=== WHAT YOU ARE ASKED TO DO ===
Tally the lines below that contain "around" and reply with only the tally.

►

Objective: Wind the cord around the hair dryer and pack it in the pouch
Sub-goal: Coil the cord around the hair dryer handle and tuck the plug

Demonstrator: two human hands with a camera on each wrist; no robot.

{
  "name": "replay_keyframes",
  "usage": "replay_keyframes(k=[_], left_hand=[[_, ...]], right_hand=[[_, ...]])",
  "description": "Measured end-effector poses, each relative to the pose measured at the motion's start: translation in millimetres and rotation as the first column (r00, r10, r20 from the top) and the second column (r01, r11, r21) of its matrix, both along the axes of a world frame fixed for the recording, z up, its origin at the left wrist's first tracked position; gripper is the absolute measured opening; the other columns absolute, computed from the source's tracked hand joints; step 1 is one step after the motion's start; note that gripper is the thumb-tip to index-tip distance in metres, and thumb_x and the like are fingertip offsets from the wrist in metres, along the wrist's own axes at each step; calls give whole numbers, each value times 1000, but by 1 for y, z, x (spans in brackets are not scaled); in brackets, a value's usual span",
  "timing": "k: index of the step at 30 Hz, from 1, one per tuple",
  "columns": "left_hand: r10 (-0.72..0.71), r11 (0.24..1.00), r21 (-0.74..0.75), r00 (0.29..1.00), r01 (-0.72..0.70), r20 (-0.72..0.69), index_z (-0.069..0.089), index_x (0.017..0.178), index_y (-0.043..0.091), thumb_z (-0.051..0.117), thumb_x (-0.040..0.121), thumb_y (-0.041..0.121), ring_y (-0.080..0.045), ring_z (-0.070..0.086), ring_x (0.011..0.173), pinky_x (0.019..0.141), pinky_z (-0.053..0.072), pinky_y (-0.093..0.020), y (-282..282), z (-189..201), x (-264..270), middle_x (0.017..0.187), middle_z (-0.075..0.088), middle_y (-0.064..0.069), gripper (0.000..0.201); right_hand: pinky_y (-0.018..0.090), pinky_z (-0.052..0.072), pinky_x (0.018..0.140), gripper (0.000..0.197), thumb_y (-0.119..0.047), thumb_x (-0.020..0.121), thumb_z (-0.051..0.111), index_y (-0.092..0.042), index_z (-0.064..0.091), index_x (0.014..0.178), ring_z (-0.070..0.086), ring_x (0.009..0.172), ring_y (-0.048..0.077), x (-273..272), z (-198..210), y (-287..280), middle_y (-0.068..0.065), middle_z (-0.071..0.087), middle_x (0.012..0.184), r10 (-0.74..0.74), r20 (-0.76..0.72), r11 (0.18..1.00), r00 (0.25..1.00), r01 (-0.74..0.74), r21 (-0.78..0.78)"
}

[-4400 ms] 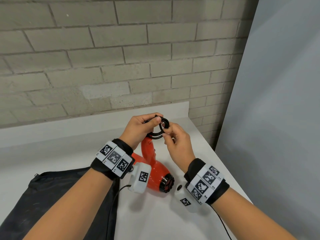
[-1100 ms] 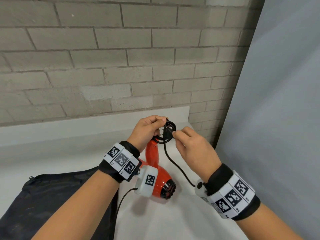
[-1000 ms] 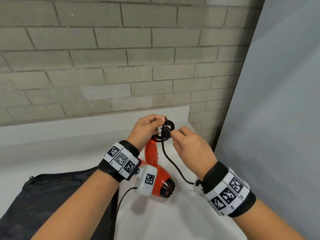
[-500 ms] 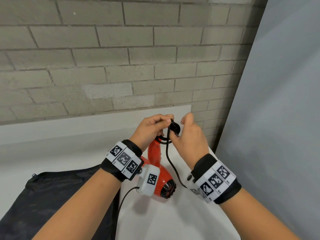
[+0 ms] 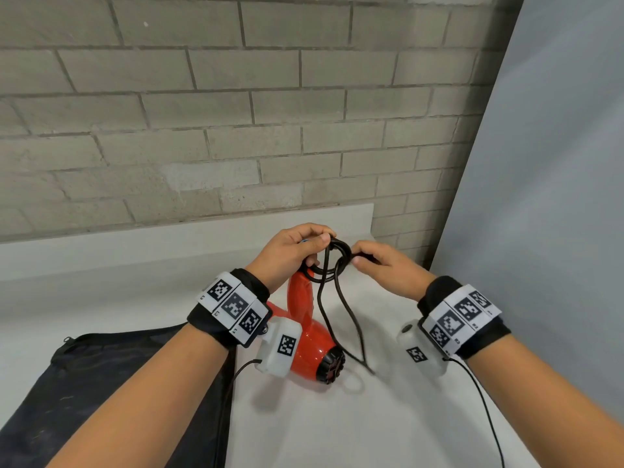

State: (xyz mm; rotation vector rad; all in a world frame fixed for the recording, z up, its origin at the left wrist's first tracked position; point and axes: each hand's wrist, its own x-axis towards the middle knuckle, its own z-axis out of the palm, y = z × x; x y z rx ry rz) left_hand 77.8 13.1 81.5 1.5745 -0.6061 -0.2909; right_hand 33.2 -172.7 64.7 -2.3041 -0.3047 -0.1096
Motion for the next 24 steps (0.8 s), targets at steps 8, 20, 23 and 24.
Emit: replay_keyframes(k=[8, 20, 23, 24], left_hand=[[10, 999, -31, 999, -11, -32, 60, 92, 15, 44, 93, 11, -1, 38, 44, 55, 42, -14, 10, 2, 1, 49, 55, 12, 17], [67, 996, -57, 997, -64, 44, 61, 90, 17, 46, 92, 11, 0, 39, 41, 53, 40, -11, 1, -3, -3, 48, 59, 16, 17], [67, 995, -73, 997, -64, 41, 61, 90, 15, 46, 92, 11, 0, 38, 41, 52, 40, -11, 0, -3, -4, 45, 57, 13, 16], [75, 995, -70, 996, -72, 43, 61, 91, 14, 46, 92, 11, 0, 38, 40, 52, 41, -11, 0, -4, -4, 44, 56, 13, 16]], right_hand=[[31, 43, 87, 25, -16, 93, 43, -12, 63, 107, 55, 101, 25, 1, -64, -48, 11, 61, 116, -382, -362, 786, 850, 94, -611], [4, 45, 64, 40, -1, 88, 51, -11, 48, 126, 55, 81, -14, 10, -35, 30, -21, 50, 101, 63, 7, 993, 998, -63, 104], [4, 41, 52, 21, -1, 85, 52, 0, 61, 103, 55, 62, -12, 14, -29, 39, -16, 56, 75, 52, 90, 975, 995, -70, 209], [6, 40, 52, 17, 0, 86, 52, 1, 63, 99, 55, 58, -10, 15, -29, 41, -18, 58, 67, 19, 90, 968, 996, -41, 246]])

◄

=== OUTPUT OF THE EXERCISE ===
2